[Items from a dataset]
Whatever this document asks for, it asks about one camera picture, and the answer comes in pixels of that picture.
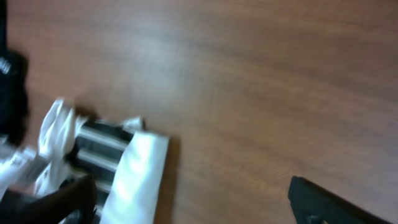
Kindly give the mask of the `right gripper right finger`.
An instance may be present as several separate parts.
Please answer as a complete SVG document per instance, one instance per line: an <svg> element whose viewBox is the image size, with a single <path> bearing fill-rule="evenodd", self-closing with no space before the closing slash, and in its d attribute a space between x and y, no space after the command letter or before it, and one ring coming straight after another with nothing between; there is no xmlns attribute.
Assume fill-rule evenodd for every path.
<svg viewBox="0 0 398 224"><path fill-rule="evenodd" d="M288 199L298 224L390 224L303 177L292 177Z"/></svg>

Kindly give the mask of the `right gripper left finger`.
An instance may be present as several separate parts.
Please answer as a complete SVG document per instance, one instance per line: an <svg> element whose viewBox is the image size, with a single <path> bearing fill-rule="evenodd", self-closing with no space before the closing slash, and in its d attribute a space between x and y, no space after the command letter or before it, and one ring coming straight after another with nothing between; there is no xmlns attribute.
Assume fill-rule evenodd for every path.
<svg viewBox="0 0 398 224"><path fill-rule="evenodd" d="M1 223L60 223L77 212L76 223L92 223L98 191L92 175L64 185L44 197L7 190L1 199Z"/></svg>

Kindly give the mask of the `white t-shirt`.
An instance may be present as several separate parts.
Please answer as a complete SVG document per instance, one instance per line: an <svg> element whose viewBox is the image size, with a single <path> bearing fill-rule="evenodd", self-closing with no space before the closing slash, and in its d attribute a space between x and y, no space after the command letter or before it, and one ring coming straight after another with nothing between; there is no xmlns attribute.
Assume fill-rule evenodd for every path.
<svg viewBox="0 0 398 224"><path fill-rule="evenodd" d="M44 197L92 175L92 223L152 223L168 146L168 137L147 132L139 117L91 119L58 99L42 122L38 149L1 143L1 199L7 190Z"/></svg>

- **EXERCISE AIM**: Report, from the entries above, each line where "gripper" is found.

- **FINAL ANSWER**:
Kindly give the mask of the `right gripper right finger`.
Kindly give the mask of the `right gripper left finger`.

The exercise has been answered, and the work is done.